Die Statistik Austria hat am Montag eine neue Datenbank zur Entwicklung der Lebensmittelpreise präsentiert. Das sogenannte Preisradar soll die Preisveränderungen bestimmter Produkte über den Zeitverlauf sichtbar und Vergleiche von Produktgruppen mit anderen Ländern möglich machen. Außerdem erlaubt das Tool einen Blick auf und Vergleiche von Indizes wie Großhandels- oder Erzeugerpreisen. Die Datenbank ist ab sofort unter abrufbar.
Insgesamt sind im Preisradar gut 100 verschiedene Lebensmittel ersichtlich, darunter viele Güter des täglichen Bedarfs wie Brot, Milch, Eier sowie verschiedene Gemüse- und Obstsorten. Ziel der Datenbank sei es, einen schnellen und kompakten Überblick über die Preissituation zu geben, so Statistik-Austria-Generaldirektorin Manuela Lenk bei einer Pressekonferenz. Dafür seien vorhandene Daten "übersichtlich und sinnvoll" zusammengefasst worden. Auf Ebene von Produktgruppen - darunter Getreide und Fleischwaren - gibt die Datenbank auch Vergleiche mit anderen Ländern wie Deutschland, der Schweiz oder dem gesamten Euroraum her.
Die Teuerung im Bereich der Lebensmittel und entsprechende Preistransparenz - Stichwort Rabattaktionen - sind hierzulande seit Monaten ein heißes Thema. Wie Daten der Statistik Austria zeigen, erwiesen sich Lebensmittel im vergangenen Jahr auch als wesentlicher Treiber der Inflation - nur die Bereiche Wohnen, Wasser und Energie mit dem Auslaufen der Strompreisbremse sowie die Gruppe Hotels und Restaurants hatten einen noch größeren Effekt. Starke Preissteigerungen habe es insbesondere bei alkoholfreien Getränken (plus 16,8 Prozent) sowie bei der gewichtigen Ausgabengruppe Milch, Käse und Eier (plus 5,1 Prozent) gegeben. Bei Fleisch bzw. Fleischwaren, die ebenso einen großen Teil des Korbs ausmachen, erhöhten sich die Preise gegenüber 2024 um 4,4 Prozent, wie Statistik-Austria-Preisexpertin Alexandra Schindlar erläuterte.
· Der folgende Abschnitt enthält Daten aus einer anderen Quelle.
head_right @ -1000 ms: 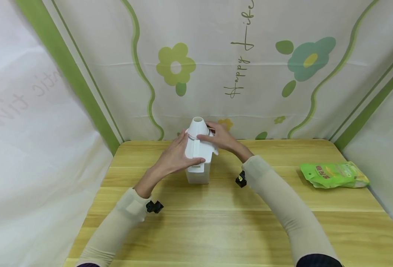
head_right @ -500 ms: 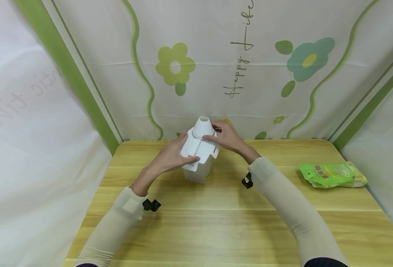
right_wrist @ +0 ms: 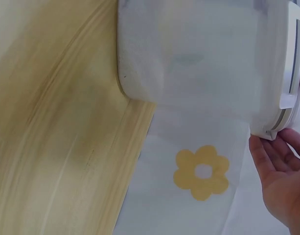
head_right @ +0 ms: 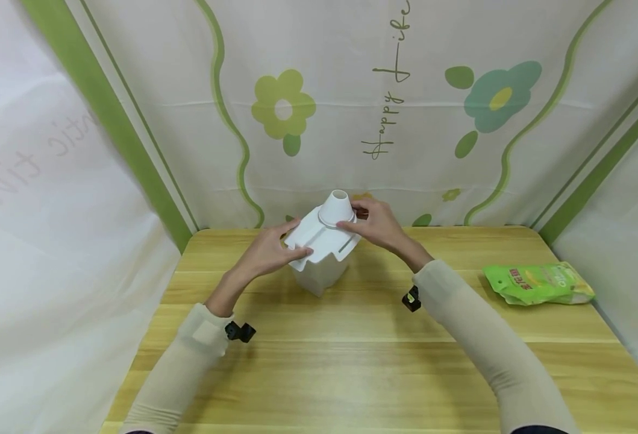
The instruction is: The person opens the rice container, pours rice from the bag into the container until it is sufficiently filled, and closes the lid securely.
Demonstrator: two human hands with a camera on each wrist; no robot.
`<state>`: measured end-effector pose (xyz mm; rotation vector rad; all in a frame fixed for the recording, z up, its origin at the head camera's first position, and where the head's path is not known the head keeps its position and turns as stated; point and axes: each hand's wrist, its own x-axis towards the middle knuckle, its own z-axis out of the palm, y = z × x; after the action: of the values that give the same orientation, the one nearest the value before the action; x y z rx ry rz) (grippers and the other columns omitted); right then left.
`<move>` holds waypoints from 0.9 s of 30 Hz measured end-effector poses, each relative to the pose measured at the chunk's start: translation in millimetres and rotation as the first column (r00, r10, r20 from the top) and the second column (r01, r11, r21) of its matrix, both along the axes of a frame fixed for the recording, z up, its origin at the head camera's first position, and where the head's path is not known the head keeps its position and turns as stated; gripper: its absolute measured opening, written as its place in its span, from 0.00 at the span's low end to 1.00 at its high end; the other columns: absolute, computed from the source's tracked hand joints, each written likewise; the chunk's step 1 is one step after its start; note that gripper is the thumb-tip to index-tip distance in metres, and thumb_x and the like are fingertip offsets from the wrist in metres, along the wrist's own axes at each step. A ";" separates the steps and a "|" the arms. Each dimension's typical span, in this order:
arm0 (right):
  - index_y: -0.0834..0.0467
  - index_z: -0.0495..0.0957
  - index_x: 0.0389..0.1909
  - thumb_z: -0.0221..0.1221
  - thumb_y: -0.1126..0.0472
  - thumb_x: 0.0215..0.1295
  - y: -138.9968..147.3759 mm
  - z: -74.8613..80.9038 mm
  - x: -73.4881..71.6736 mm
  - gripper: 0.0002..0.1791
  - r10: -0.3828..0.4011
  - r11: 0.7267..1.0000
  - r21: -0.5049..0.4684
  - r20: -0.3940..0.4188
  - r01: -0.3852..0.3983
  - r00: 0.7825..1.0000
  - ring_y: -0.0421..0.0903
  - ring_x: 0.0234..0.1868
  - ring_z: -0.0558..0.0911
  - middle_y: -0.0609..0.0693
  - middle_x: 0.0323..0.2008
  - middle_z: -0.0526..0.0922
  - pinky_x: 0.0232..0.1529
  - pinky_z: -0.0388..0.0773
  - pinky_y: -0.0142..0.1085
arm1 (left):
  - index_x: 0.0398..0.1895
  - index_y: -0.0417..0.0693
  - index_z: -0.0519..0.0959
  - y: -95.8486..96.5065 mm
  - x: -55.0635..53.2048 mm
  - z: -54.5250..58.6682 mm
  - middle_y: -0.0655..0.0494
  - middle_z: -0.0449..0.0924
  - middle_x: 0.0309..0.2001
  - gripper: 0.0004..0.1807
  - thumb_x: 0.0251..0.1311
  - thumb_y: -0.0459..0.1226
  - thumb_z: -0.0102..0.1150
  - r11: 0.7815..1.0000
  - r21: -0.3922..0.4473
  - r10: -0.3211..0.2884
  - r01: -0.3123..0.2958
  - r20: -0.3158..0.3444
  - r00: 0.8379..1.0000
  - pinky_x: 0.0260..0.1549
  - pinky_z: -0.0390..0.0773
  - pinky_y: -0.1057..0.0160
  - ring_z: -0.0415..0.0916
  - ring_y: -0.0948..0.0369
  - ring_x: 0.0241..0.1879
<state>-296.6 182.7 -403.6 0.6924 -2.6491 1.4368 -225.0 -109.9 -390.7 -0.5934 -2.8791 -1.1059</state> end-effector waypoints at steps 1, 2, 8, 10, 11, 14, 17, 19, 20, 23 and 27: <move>0.66 0.81 0.64 0.76 0.51 0.63 0.5 0.2 1.1 0.34 0.000 1.000 -0.003 -0.003 0.000 1.000 0.61 0.57 0.86 0.62 0.57 0.85 0.57 0.85 0.49 | 0.79 0.46 0.69 -0.7 -0.2 -0.3 0.45 0.82 0.64 0.48 0.62 0.59 0.72 1.000 0.005 0.005 -0.005 0.001 1.000 0.42 0.79 0.57 0.79 0.54 0.46; 0.66 0.81 0.63 0.76 0.51 0.63 1.0 0.1 2.1 0.33 0.000 1.000 -0.007 -0.007 0.000 1.000 0.61 0.57 0.86 0.62 0.57 0.85 0.57 0.85 0.48 | 0.79 0.44 0.69 -1.4 -0.5 -0.6 0.45 0.81 0.66 0.48 0.62 0.58 0.72 1.000 0.006 0.009 -0.009 0.000 1.000 0.44 0.80 0.56 0.79 0.54 0.48; 0.66 0.82 0.62 0.76 0.54 0.64 2.4 -1.5 6.5 0.31 -0.005 1.000 -0.031 -0.038 0.003 0.999 0.60 0.55 0.87 0.62 0.54 0.85 0.54 0.87 0.44 | 0.77 0.42 0.71 -6.0 -4.1 -4.3 0.45 0.76 0.72 0.46 0.63 0.58 0.72 0.999 0.021 0.024 -0.024 0.000 1.000 0.59 0.80 0.49 0.79 0.50 0.64; 0.67 0.82 0.61 0.76 0.55 0.63 3.0 -2.0 8.0 0.30 -0.010 0.999 -0.034 -0.046 0.008 0.999 0.60 0.54 0.88 0.62 0.54 0.85 0.53 0.87 0.43 | 0.77 0.43 0.72 -7.4 -5.3 -5.5 0.44 0.76 0.71 0.45 0.63 0.57 0.72 0.999 0.036 0.027 -0.026 -0.001 1.000 0.59 0.80 0.48 0.79 0.49 0.64; 0.68 0.82 0.61 0.76 0.55 0.63 3.4 -2.0 9.1 0.30 -0.014 0.999 -0.033 -0.049 0.012 0.999 0.60 0.54 0.88 0.62 0.54 0.85 0.53 0.87 0.43 | 0.77 0.43 0.72 -8.0 -5.9 -6.0 0.44 0.77 0.71 0.44 0.63 0.57 0.72 0.999 0.044 0.026 -0.026 -0.002 1.000 0.59 0.80 0.49 0.79 0.49 0.63; 0.68 0.83 0.59 0.76 0.55 0.64 4.3 -1.5 14.2 0.29 -0.033 0.999 -0.024 -0.065 0.032 0.997 0.60 0.53 0.88 0.63 0.53 0.86 0.51 0.88 0.42 | 0.75 0.44 0.74 -9.9 -7.4 -7.3 0.42 0.80 0.68 0.42 0.63 0.56 0.73 0.997 0.076 0.028 -0.027 -0.012 1.000 0.57 0.81 0.50 0.81 0.50 0.59; 0.68 0.84 0.56 0.76 0.55 0.64 5.2 -1.3 19.8 0.27 -0.060 0.998 -0.019 -0.079 0.058 0.995 0.60 0.51 0.89 0.62 0.51 0.86 0.49 0.88 0.40 | 0.73 0.43 0.76 -11.7 -8.9 -8.4 0.40 0.81 0.65 0.40 0.63 0.54 0.74 0.993 0.114 0.026 -0.024 -0.022 0.999 0.54 0.83 0.53 0.82 0.52 0.57; 0.68 0.84 0.55 0.77 0.55 0.63 5.5 -1.5 23.1 0.26 -0.076 0.997 -0.019 -0.084 0.075 0.994 0.60 0.50 0.89 0.62 0.50 0.86 0.48 0.88 0.40 | 0.72 0.42 0.77 -12.7 -9.7 -8.7 0.39 0.83 0.63 0.39 0.63 0.52 0.74 0.989 0.147 0.023 -0.020 -0.021 0.999 0.50 0.84 0.56 0.83 0.52 0.56; 0.68 0.84 0.54 0.77 0.55 0.62 5.6 -1.5 25.0 0.26 -0.084 0.996 -0.022 -0.086 0.083 0.993 0.60 0.49 0.89 0.61 0.49 0.86 0.47 0.89 0.39 | 0.72 0.42 0.77 -13.1 -10.2 -8.8 0.39 0.83 0.62 0.38 0.63 0.51 0.75 0.986 0.163 0.021 -0.018 -0.019 1.000 0.47 0.85 0.57 0.84 0.52 0.55; 0.68 0.84 0.52 0.78 0.55 0.60 5.5 -1.4 30.0 0.26 -0.108 0.994 -0.026 -0.093 0.106 0.990 0.60 0.48 0.90 0.61 0.48 0.85 0.46 0.89 0.39 | 0.71 0.42 0.78 -14.5 -11.9 -9.3 0.39 0.85 0.60 0.37 0.63 0.50 0.75 0.979 0.204 0.021 -0.019 -0.008 1.000 0.42 0.85 0.61 0.85 0.51 0.53; 0.69 0.85 0.51 0.79 0.54 0.59 5.6 -0.2 38.5 0.27 -0.142 0.990 -0.009 -0.115 0.142 0.983 0.60 0.47 0.90 0.61 0.47 0.85 0.45 0.89 0.41 | 0.69 0.40 0.79 -16.1 -14.0 -9.7 0.38 0.83 0.62 0.35 0.63 0.47 0.76 0.966 0.258 0.025 -0.029 0.017 1.000 0.45 0.88 0.60 0.85 0.47 0.58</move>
<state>-258.1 188.3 -403.8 0.5554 -2.5527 1.3196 -239.0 -125.9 -400.3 -0.5334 -2.6794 -1.4539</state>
Zum möglicherweise inflationsdämpfenden Effekt der angekündigten Mehrwertsteuersenkung auf bestimmte Grundnahrungsmittel wollte sich Lenk nicht näher äußern, zumal dieser erst abzuwarten sei. "Einschätzungen werden wir keine geben, weil wir das in den Zahlen sehen müssen", so die Generaldirektorin.
Die von Vizekanzler Andreas Babler (SPÖ) in der gestrigen "Pressestunde" angekündigte Liste von begünstigten Produkten umfasst neben Milch, Butter und Eiern etwa Reis, Zwiebel und Knoblauch, Salate, Gurken, Paradeiser, Erdäpfel, Äpfel, Birnen, Steinobst wie Marillen, Brot und Gebäck. Der Fokus soll auf jenen Produkten liegen, die in Österreich produziert werden, so Babler.